Work required:
Line by line, retype the material below exactly, from its first line up to and including the one holding "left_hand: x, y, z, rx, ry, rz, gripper".
○ ○ ○
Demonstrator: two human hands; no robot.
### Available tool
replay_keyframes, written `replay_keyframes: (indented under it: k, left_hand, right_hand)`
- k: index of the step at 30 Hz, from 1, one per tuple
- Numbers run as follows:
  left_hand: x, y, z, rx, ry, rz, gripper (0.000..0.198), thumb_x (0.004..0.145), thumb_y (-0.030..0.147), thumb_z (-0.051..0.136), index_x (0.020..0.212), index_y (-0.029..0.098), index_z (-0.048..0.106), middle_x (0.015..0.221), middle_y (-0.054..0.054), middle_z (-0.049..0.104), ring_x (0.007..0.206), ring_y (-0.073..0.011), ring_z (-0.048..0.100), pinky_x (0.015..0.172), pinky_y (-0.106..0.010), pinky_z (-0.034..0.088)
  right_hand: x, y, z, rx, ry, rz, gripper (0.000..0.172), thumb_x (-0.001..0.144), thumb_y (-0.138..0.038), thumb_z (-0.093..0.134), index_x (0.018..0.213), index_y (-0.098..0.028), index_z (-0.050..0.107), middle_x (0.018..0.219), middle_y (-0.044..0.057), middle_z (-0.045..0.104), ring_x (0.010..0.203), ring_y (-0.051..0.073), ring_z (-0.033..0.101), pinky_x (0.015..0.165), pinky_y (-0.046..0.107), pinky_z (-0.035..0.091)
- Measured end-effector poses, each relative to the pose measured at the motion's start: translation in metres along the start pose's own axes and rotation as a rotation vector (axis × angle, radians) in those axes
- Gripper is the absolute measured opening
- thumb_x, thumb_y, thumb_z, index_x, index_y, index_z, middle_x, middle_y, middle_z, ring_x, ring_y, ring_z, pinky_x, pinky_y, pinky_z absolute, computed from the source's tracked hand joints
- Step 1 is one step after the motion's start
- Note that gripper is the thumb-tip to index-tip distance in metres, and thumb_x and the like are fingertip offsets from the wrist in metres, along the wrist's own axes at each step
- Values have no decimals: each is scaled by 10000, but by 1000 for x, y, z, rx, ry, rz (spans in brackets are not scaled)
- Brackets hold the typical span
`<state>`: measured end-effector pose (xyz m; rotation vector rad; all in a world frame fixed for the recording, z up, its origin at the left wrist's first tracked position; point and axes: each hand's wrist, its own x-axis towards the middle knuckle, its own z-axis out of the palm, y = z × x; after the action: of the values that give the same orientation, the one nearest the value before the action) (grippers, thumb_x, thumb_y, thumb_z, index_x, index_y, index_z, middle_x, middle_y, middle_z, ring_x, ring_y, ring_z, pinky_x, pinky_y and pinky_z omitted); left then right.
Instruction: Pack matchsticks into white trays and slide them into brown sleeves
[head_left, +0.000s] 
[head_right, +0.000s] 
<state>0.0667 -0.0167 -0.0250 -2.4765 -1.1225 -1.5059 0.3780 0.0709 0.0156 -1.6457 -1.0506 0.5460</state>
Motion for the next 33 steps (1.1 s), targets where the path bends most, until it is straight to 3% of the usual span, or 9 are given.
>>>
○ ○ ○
Problem solution:
Demonstrator: two human hands; no robot.
### Available tool
replay_keyframes, written `replay_keyframes: (indented under it: k, left_hand, right_hand)`
- k: index of the step at 30 Hz, from 1, one per tuple
- Numbers run as follows:
  left_hand: x, y, z, rx, ry, rz, gripper (0.000..0.198), thumb_x (0.004..0.145), thumb_y (-0.030..0.147), thumb_z (-0.051..0.136), index_x (0.020..0.212), index_y (-0.029..0.098), index_z (-0.048..0.106), middle_x (0.015..0.221), middle_y (-0.054..0.054), middle_z (-0.049..0.104), ring_x (0.007..0.206), ring_y (-0.073..0.011), ring_z (-0.048..0.100), pinky_x (0.015..0.172), pinky_y (-0.106..0.010), pinky_z (-0.034..0.088)

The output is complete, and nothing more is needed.